* YOUR GOAL *
With images removed, return the whole listing exactly as written.

* COLLECTED DATA *
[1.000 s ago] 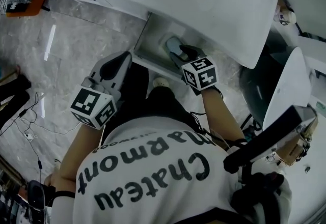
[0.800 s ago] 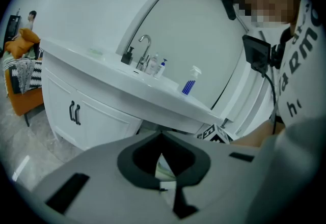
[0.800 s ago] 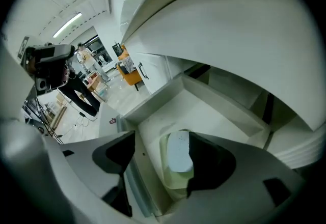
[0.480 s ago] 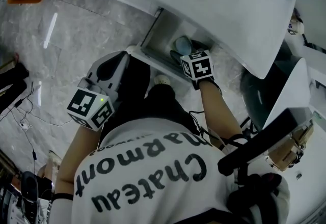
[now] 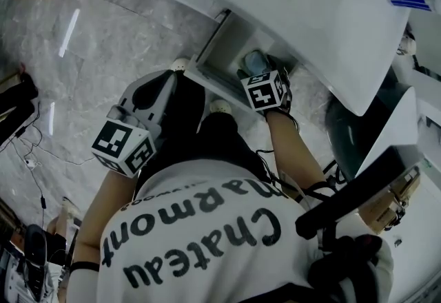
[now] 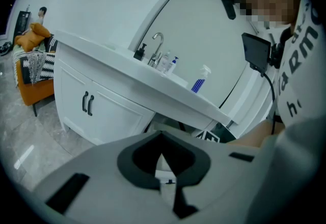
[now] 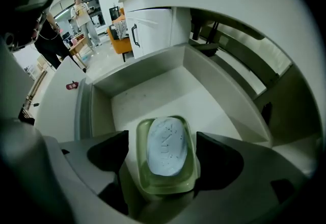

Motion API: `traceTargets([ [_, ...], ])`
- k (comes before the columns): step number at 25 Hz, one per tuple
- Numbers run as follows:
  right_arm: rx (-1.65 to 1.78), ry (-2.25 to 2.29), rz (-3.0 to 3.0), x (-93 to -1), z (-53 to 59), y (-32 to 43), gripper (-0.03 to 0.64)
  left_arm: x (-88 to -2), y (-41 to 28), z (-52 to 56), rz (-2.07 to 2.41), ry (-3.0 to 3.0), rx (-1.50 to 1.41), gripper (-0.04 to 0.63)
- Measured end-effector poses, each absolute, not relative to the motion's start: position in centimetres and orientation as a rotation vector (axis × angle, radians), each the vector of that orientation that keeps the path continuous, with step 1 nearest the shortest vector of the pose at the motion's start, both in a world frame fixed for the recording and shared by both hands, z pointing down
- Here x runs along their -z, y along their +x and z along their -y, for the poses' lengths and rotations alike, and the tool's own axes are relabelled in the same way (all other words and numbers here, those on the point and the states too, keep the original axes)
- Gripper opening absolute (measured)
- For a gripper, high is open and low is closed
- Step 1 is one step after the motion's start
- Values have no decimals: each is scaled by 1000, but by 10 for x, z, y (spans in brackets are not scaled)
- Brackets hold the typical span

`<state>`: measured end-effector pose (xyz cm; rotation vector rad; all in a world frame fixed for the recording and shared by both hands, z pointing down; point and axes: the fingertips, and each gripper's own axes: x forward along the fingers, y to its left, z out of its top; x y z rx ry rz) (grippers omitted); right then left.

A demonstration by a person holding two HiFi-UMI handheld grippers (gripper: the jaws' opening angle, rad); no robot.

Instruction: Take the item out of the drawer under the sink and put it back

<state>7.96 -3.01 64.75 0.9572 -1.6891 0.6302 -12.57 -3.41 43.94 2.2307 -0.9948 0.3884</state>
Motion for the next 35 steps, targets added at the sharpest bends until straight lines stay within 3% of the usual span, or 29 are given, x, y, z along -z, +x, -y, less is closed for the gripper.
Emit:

* RESPONSE BELOW *
[1.000 s ago] 
[0.800 s ago] 
[0.800 s ago] 
[0.480 s ago] 
[now] 
[now] 
[now] 

Motion API: `traceTargets([ [_, ...], ])`
- k (comes before the columns): step number at 25 Hz, one per tuple
- Numbers run as follows:
  right_arm: rx (-1.65 to 1.78), ry (-2.25 to 2.29), rz (-3.0 to 3.0), x (-93 to -1), z (-53 to 59), y (-32 to 43), gripper (-0.03 to 0.64)
  left_arm: x (-88 to -2), y (-41 to 28), z (-52 to 56), rz (-2.07 to 2.41), ry (-3.0 to 3.0), rx (-1.50 to 1.41), gripper (-0.04 to 0.63)
- Measured end-effector poses, each absolute, not relative to the motion's start: position in centimetres and orientation as a rotation vector (axis × angle, radians), each the vector of that orientation that keeps the path continuous, with step 1 nearest the shortest vector of the pose at the motion's start, both in a world frame fixed for the recording and shared by both hands, z pointing down
- Here x runs along their -z, y along their +x and z along their -y, for the poses' lengths and rotations alike, and the tool's own axes are relabelled in the same way (all other words and numbers here, those on the point and the states too, keep the original axes)
- Gripper opening absolute (measured)
- For a gripper, high is open and low is closed
- Step 1 is one step after the motion's start
- Values have no decimals: each is scaled by 1000, but by 10 for x, z, y (spans in brackets are not scaled)
- Brackets hold the typical span

`<state>`: measured end-effector pose (xyz cm; rotation vector rad; all in a world frame fixed for the recording and shared by both hands, z pointing down; point and axes: the fingertips, and each gripper's own axes: x forward along the fingers, y to its left, z out of its top; x y z rx ry rz) (grippers omitted); right then left.

A demonstration by a person holding two HiFi-UMI handheld grippers (gripper: the jaws' opening angle, rad); no robot.

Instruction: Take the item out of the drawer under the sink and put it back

<state>7.96 -3.01 64.75 0.9572 -1.6891 0.6302 -12.57 -3.41 43.94 2.2307 -0.9948 0.3884</state>
Motion for the next 35 steps, targets added at the sharpest bends until straight lines stay within 3% of the usual span, or 29 are given, x, y, z along -z, +x, -y, less is closed for the gripper.
Emit:

There is nothing more to add to this answer.